= DIRECTIONS FOR THIS TASK =
Start to finish, return the listing below exactly, pictures excluded.

■ ■ ■ ■

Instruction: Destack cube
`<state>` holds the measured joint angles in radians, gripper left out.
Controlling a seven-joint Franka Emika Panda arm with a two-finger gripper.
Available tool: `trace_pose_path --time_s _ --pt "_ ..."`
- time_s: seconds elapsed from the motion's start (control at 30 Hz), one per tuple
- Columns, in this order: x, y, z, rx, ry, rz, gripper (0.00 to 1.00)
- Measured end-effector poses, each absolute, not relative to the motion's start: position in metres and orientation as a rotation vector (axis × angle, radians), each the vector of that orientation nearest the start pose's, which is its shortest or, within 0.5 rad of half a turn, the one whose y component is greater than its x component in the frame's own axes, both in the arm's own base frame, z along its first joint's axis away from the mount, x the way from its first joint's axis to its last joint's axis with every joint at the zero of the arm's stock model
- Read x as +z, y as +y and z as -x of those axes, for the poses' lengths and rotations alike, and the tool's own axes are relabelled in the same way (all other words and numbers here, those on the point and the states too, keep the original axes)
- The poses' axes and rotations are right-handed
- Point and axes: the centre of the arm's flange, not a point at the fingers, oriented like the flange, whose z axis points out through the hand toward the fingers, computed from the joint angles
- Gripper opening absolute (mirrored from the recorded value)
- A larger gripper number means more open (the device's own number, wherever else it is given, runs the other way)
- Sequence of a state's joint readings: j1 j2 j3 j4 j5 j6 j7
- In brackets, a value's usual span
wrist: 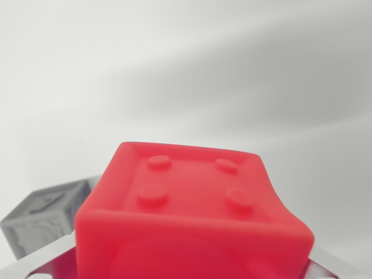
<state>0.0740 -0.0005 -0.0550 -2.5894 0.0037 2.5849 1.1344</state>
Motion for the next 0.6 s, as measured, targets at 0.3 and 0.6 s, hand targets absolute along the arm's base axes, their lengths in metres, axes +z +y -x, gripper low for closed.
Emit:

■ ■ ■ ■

= EXERCISE RESULT =
Instruction: Destack cube
`<state>` holds the measured joint angles in radians, gripper left out.
Controlling a seven-joint Franka Emika Panda arm with a two-finger gripper.
Available tool: `trace_pose_path --time_s _ --pt "_ ..."`
- time_s: seconds elapsed from the motion's start (control at 30 Hz), one per tuple
- Columns, in this order: x, y, z, rx, ry, rz, gripper (0.00 to 1.00)
- Measured end-effector poses, each absolute, not relative to the motion's start: position in metres and orientation as a rotation vector (axis × angle, radians), each the vector of that orientation nearest the start pose's, which is its shortest or, within 0.5 rad of half a turn, the one whose y component is greater than its x component in the frame's own axes, both in the arm's own base frame, z along its first joint's axis away from the mount, x the way from its first joint's axis to its last joint's axis with every joint at the zero of the arm's stock model
- Read x as +z, y as +y and z as -x of those axes, for the poses' lengths and rotations alike, and the tool's own axes are relabelled in the same way (all other words and numbers here, those on the point and the states too, keep the original axes)
- The poses' axes and rotations are right-handed
- Point and axes: the centre of the arm's flange, not a point at the fingers, oriented like the flange, whose z axis points out through the hand toward the fingers, computed from the joint angles
- Gripper opening absolute (mirrored from the recorded value)
- A larger gripper number means more open (the device's own number, wherever else it is given, runs the other way)
- Sequence of a state's joint readings: j1 j2 j3 j4 j5 j6 j7
- In brackets, a value's usual span
wrist: 
<state>0.0740 -0.0005 -0.0550 -2.5894 0.0037 2.5849 1.1344</state>
Motion for the next 0.6 s, as measured, targets at 0.3 and 0.6 s, hand targets absolute along the arm's base axes, their lengths in metres, axes +z +y -x, gripper low for closed.
Emit:

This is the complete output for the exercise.